Corríamos como condenados: él riendo, divertido, y yo desorbitado, sin saber qué hacía, o qué hacer. Para él, todo quedó en un juego, o en una broma, o en una advertencia, no lo sé. Para mí fue peor, porque con la carrera solo conseguí darle algunos golpes, y escapó sin dialogar, sin entender,… venciéndome.
Cuando tienes todo que perder y la mente llena de sentimientos. Cuando ves la injusticia una y otra vez, acercándose, esperando a que te toque.
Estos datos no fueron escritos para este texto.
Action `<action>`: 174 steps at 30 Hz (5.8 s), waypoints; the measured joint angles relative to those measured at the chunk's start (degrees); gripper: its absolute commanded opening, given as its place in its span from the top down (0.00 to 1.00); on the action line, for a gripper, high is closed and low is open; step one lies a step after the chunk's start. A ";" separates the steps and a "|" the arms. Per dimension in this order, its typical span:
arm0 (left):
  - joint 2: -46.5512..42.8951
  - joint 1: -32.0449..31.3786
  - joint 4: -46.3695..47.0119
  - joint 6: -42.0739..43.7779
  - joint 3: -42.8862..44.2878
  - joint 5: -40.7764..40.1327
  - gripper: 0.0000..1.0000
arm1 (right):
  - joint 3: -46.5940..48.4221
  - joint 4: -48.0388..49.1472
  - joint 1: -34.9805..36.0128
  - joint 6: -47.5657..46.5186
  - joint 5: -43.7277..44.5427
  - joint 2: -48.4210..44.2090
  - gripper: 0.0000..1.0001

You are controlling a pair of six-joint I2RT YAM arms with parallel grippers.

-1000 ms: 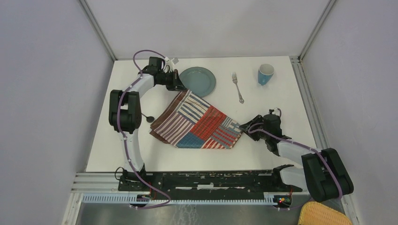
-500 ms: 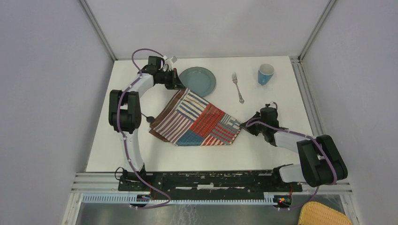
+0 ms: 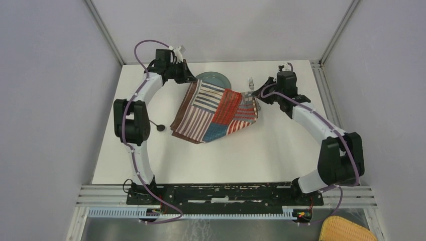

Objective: Set the dinner table for one person
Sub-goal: Flatten out the napkin at the center of the board.

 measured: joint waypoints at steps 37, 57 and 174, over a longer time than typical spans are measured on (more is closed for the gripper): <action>-5.07 -0.09 2.62 -4.42 11.47 -7.85 0.98 | 47.84 -11.26 -9.09 -8.41 -10.97 27.12 1.00; -33.35 -0.07 12.55 -5.31 -20.11 0.42 0.98 | 13.79 -1.20 -9.22 -7.56 -16.26 3.61 1.00; -53.18 9.66 45.99 -25.27 -53.27 4.13 0.98 | 0.02 11.96 -7.43 -4.66 -15.21 -12.76 1.00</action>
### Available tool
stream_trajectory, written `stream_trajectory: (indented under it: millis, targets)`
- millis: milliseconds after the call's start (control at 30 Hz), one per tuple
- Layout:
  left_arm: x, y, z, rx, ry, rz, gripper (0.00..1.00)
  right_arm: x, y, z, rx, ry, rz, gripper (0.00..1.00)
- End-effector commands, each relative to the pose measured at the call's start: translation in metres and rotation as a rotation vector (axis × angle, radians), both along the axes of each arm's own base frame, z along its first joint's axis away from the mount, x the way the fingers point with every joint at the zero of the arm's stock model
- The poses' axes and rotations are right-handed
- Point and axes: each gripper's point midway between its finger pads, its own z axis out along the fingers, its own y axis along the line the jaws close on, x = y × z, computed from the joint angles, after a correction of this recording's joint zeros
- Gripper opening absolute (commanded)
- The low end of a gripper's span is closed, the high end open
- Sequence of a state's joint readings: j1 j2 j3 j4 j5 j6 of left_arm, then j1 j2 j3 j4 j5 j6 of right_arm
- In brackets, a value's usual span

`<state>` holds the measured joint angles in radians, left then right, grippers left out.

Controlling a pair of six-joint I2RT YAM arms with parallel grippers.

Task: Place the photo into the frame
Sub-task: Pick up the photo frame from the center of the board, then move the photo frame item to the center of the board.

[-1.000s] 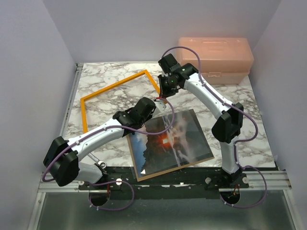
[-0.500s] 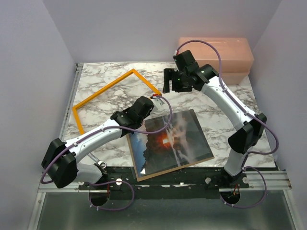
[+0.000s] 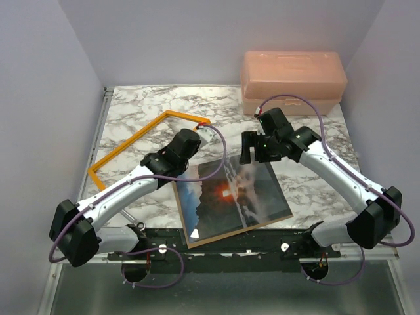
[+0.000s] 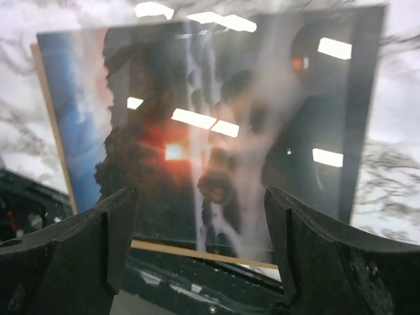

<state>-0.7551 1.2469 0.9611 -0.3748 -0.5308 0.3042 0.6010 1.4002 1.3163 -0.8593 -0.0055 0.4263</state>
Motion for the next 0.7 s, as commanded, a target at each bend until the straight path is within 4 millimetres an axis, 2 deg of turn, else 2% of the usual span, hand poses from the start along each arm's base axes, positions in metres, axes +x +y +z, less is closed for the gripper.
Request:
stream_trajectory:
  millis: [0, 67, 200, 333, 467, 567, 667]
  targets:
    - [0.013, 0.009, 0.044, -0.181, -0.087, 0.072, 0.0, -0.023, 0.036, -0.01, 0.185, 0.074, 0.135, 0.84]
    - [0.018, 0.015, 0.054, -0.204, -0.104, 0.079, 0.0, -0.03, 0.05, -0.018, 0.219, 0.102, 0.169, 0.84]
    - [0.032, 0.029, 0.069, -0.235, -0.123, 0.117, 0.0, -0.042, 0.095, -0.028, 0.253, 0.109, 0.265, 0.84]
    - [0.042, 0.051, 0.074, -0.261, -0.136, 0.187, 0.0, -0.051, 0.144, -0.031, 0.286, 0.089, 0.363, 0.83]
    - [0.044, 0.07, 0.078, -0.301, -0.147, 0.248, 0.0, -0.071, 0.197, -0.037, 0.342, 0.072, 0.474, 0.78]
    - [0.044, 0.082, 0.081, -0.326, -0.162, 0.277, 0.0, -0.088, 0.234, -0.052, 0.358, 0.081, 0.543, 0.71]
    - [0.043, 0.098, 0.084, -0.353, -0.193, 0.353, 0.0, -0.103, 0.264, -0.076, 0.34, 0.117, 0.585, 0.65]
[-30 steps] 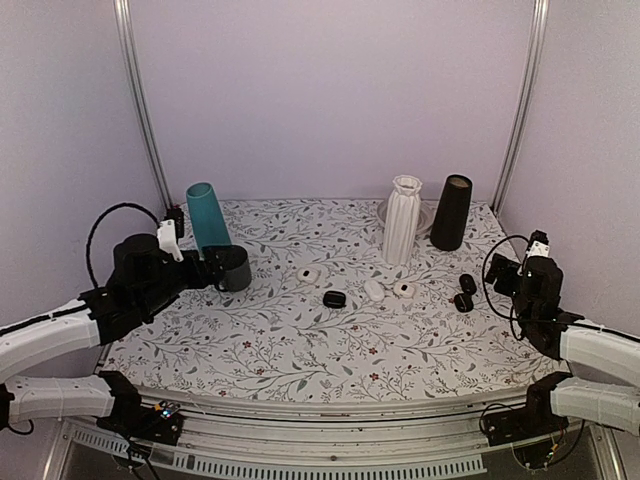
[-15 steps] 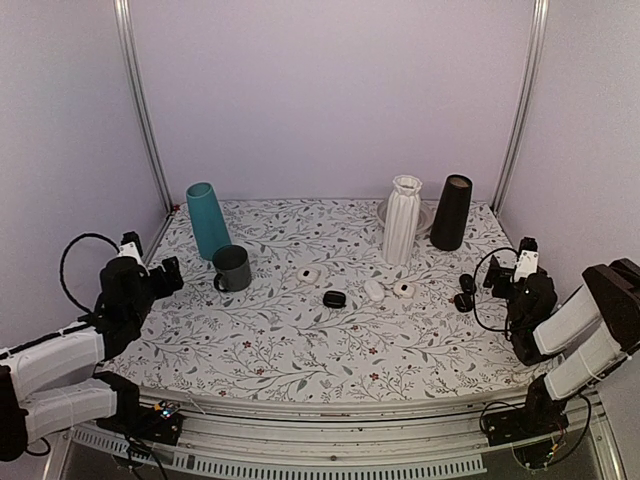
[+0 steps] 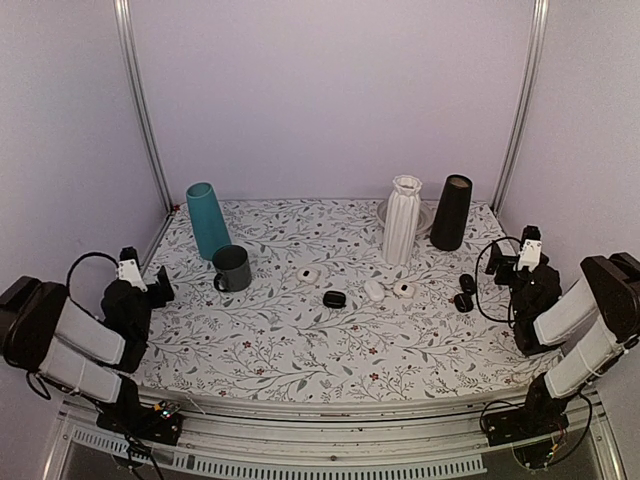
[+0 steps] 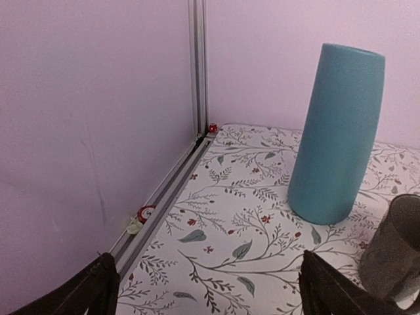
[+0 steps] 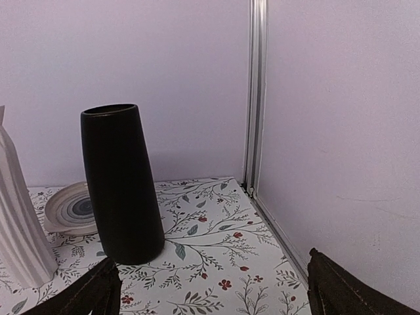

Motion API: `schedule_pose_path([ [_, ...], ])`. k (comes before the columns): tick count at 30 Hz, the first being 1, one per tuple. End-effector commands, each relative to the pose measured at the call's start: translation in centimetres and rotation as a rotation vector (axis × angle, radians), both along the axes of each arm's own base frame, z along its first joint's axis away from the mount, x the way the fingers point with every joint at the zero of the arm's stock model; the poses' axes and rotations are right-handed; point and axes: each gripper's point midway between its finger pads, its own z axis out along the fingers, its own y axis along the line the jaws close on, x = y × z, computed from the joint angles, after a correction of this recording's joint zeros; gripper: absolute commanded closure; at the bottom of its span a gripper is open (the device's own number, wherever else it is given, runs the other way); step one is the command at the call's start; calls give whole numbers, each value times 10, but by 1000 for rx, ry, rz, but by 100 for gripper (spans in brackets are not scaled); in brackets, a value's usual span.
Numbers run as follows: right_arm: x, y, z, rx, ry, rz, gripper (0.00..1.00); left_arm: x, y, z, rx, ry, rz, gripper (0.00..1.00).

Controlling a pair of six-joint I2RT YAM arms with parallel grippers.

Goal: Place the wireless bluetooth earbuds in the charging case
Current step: Reset both arms

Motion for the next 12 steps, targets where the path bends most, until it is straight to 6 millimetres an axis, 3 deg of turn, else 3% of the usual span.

Una rabia inmensa, unas ganas de gritar incontrolables, y un algo en tu interior que no quieres que toquen.
La locura llega a veces en los días más cuerdos, una locura llena de pequeñas alegrías que te afanas en proteger, pequeñas alegrías, una por cada lágrima que se te escapa con solo pensar que lo pierdes.
Y como buen guardián que se afana a ello, ira, poca sensatez, o agudeza, según sobre quién se emplee.
Un sábado alegre, en familia. Irene preparaba la casa, y Paulita llegaba con su novio, el chico simpático que, de momento y por su plante, habíamos aceptado como primer noviazgo de la niña ya no tan pequeña.
- Luego queríamos ir al cine mamá, no te preocupes – decía alegre Paula, y se marchaba a la cocina, a seguir hablando con Irene.
Aquella familia le había devuelto la vida a la pequeña. Me sentía parte de aquella felicidad, y a la vez la envidiaba, y eso no era bueno: - no te acostumbres a un hogar – me repetía.
A solas en el salón con su novio, quise buscarle conversación para que no se sintiera incómodo. Era una buena persona, y tendría que haberlo sido.
- ¿Qué película vais a ver? – le pregunté, mirándole a los ojos -.
- La de tu vida, pequeño – contestó Fael, al tiempo que le reconocía por la mirada, ahora en el cuerpo de aquel muchacho.
No sé si era lo que buscaba, pero le hubiera matado allí mismo. Sin embargo corrió como un bufón, y yo detrás dando un golpe a la puerta que quedó medio abierta, dejando atrás mi cordura, mi familia y ese sábado alegre.